New car sales showed renewed momentum in May, as the seasonally adjusted annual rate (SAAR) climbed to 15.3 million after falling to 14.9 million in April. Many of the same key factors continued to drive sales, including the release of pent-up demand, expanded credit availability and low interest rates, and wealth effects from the strong stock market and growing housing recovery. But, one key ingredient to continued auto sales growth failed to deliver as expected: the labor market recovery. The U.S. unemployment rate rose in May, according to data from the Bureau of Labor Statistics. The increase from 7.5 percent in April to 7.6 percent in May missed the consensus prediction of holding at 7.5 percent and disappointed analysts expecting stronger labor market performance.
The good news is that a rise in the unemployment rate does not necessarily mean slower auto sales to come. In this case, it indicates that the labor market recovery has the potential to expand to more workers (and facilitate more car sales) because the rate increased due to more workers joining the labor force. At the same time, a higher unemployment rate could further help car sales by delaying cutbacks to the Federal Reserve's current quantitative easing program — a program of buying Treasury and mortgage bonds that has generated wealth effects and lowered interest rates, both of which have recently supported car sales.
Rising Unemployment Rate Could Mean More Workers Available to Buy Cars in the Future
The unemployment rate refers to the percentage of the total work force that is unemployed but actively seeking employment and willing to work. A rising unemployment rate can mean that more workers have lost their jobs, but it can also mean that more people have joined the work force and are seeking employment. In May, the unemployment rate rose due to the latter — a sign that the labor market recovery has gained enough strength to lure back discouraged workers who had dropped out of (or failed to enter) the labor market in recent years. The addition of these workers to the ranks of the unemployed does not imply that more consumers will be unable to buy new cars, since consumers not working or seeking work are unlikely to be in a better position to buy a new car than when they are actively seeking work but still unemployed. Rather, the growing work force suggests that new car sales could grow in the near future as these workers find jobs and have both a greater need for a car and greater means to buy one.
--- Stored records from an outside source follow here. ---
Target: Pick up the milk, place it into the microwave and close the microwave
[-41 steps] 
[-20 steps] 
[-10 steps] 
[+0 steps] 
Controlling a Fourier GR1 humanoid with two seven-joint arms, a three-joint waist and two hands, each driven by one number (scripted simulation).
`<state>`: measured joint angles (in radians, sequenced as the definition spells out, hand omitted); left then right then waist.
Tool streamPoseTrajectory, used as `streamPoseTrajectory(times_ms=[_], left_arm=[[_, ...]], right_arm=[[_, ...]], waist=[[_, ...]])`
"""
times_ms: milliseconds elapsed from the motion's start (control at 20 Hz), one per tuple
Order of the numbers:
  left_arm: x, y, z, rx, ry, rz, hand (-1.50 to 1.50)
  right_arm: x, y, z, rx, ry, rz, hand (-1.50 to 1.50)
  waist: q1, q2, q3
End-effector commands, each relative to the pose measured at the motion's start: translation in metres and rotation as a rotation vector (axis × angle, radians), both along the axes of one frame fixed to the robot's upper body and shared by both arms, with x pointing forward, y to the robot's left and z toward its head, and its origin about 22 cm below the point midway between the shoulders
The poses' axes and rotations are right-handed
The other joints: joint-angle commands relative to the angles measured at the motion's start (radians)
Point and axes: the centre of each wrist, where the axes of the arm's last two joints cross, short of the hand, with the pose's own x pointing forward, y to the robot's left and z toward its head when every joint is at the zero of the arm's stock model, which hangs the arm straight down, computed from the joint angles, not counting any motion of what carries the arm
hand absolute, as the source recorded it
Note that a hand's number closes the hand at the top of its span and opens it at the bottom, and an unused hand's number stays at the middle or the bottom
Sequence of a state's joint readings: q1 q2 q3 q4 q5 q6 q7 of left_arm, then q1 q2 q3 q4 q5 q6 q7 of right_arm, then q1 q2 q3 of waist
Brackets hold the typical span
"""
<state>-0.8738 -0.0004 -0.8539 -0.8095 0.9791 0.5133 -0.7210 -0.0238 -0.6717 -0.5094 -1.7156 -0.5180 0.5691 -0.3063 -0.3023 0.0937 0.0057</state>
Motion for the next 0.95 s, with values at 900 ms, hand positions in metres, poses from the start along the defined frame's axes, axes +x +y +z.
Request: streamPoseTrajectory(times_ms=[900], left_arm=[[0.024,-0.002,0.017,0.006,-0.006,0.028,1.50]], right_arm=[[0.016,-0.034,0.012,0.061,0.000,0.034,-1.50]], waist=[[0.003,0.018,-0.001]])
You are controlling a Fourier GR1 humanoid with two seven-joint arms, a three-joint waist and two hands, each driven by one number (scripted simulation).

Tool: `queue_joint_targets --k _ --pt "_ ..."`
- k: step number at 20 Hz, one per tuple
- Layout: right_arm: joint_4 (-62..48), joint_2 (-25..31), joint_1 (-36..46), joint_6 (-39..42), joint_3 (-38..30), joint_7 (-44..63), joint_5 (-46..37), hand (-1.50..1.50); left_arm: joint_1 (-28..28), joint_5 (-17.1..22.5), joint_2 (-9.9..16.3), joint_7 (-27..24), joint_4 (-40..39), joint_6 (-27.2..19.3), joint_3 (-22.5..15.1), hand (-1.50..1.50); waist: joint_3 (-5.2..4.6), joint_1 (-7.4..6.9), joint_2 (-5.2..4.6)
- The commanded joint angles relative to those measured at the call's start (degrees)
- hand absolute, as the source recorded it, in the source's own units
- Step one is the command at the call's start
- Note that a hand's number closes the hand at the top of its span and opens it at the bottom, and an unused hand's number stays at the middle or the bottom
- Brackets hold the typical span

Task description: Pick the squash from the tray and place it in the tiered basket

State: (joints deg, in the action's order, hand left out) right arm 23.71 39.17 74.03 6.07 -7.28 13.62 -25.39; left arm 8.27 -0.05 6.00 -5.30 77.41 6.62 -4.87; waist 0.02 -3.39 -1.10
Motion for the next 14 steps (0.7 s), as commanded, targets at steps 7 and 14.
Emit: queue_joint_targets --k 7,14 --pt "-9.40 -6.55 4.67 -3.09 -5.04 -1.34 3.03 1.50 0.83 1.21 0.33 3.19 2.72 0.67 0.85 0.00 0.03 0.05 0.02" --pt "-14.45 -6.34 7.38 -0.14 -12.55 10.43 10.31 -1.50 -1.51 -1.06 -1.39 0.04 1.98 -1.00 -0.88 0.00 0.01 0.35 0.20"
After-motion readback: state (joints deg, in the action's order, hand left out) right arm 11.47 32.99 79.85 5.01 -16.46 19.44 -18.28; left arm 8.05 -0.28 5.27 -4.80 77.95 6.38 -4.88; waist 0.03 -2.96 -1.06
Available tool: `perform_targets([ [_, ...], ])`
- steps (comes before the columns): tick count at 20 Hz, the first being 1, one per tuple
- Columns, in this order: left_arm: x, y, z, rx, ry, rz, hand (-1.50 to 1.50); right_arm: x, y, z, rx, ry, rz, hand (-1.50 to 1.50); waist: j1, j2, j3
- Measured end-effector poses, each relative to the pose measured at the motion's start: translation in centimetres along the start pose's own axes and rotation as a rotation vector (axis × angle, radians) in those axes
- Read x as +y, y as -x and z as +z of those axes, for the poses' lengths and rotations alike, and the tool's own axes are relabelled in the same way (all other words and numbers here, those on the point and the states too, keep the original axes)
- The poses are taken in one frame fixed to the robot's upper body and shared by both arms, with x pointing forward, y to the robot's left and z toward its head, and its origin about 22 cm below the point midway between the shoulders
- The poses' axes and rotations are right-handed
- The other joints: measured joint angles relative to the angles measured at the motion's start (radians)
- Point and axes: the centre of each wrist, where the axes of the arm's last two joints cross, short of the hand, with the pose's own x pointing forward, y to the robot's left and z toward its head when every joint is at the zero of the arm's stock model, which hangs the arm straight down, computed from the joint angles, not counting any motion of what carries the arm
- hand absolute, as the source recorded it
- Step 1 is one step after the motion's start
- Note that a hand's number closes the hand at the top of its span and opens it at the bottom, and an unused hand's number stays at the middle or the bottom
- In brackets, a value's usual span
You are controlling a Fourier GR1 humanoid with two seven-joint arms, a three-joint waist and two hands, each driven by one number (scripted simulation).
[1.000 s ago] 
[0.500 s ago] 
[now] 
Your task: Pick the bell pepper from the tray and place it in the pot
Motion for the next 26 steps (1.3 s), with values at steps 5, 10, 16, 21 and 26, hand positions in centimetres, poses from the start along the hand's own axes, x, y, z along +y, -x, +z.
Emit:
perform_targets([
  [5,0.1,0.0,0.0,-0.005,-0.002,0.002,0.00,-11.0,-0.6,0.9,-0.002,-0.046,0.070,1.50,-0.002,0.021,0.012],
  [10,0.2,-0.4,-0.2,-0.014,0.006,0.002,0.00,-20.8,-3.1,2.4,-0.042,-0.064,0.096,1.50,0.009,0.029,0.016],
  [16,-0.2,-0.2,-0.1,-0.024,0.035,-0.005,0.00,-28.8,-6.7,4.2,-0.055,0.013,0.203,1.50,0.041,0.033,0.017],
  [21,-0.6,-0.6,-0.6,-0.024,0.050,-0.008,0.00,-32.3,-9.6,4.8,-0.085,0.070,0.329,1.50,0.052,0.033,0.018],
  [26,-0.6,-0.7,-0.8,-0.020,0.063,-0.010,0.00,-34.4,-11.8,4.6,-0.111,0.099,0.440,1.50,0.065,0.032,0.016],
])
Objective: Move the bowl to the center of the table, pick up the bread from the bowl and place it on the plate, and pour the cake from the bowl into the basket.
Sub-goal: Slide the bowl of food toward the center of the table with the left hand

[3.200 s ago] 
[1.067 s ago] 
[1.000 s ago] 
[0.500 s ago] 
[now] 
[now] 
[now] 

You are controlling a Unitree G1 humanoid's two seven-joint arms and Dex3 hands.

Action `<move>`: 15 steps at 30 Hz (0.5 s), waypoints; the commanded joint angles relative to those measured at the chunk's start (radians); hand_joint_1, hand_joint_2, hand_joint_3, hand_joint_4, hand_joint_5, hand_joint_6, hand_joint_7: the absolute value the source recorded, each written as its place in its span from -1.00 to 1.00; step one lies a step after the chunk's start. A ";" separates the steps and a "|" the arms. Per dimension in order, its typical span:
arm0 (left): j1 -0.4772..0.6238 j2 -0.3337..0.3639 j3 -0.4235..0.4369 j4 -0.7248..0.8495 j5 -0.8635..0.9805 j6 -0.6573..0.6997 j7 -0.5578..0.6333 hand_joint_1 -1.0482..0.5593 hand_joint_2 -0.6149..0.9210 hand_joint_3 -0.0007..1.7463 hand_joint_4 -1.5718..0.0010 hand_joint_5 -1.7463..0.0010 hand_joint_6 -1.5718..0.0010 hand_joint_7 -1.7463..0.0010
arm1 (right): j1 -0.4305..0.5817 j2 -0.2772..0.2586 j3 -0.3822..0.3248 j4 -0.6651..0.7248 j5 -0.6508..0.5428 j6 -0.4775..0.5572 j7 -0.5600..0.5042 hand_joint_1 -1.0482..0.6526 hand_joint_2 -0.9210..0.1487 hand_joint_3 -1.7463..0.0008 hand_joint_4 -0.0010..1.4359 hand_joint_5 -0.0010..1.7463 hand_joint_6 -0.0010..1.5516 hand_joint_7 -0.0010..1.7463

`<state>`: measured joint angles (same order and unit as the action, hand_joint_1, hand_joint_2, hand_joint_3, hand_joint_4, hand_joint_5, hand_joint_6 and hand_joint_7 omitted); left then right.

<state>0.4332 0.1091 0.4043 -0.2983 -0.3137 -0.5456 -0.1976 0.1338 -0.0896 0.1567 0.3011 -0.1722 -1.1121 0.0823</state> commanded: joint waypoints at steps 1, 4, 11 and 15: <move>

Rising Unemployment Rate Could Delay Fed Tapering Plans
Another potential positive from the rising unemployment rate could be a delay in the tapering of the Federal Reserve's current quantitative easing (QE) program — a program in which the Fed buys $85 billion worth of Treasury and mortgage bonds each month to lower interest rates and stimulate borrowing and lending. The Fed has stated that a change in its current policy depends on marked economic improvement, one measure of which the Fed has identified as the unemployment rate falling to at least 6.5 percent. The Fed's program is helping car sales in several ways. First, keeping interest rates low encourages auto sales directly through lower auto loan rates. In addition, lower mortgage rates indirectly contribute to car sales by raising 1) refinancing activity which lowers mortgage payments and frees up cash for car notes and 2) demand for home buying which increases home prices and generates greater feelings of wealth as well as actual equity which can be used to support consumer spending, including for new cars.
Also, by lowering yields on bonds, the Fed's QE program makes stocks more attractive, boosting the stock market. A stronger stock market improves consumer confidence as people feel wealthier and develop more positive economic outlooks, and are then more likely to buy new cars. Tapering the QE program could dampen all of these effects as the stock market falls and interest rates rise, leading to a slowing of new car sales momentum. Even though tapering QE depends on substantial economic growth, the uncertainty of how tapering will impact the economy will likely result in some period of slower growth and a weaker stock market during which new car sales could slow as well. A rising unemployment rate delays this adjustment period and supports the lower interest rates, greater wealth effects, and stronger consumer confidence that encourage people to buy more new cars.
Car Sales' Growing Need for a Labor Market Recovery
Despite the potential positive effects of a (slightly) rising unemployment rate, the longer term need for a stronger labor market cannot be ignored. The labor market's sluggish recovery has limited the economic recovery in general during the past few years and the auto sales recovery in particular. Yet, jobs growth is becoming increasingly important to maintain auto sales momentum. Even though the release of pent-up demand from purchases delayed during the recession and recovery is still supporting new car sales growth, this growth has tapered off substantially so far this year, pacing at 7 percent versus 10 to 13 percent in the past three years. Buyers who are now returning (and who have yet to return) are increasingly those who were impacted more strongly by the recession, including younger buyers, buyers with household incomes below $50,000, and small business buyers. Their weaker economic conditions mean these buyers have a greater need for jobs and income growth than buyers whose economic situations have already improved or who had remained out of the market due primarily to a lack of confidence in the economy.
Accordingly, the next step for auto sales growth is for the labor market to gain strength and allow buyers who have been kept out or limited back into the workforce. A rising unemployment rate due to people entering the labor market indicates progress along this path since people feel confident enough about jobs availability to search. The next step is for these would-be car buyers to find actual jobs. Meanwhile, rising unemployment should not ring alarm bells for slowing auto sales.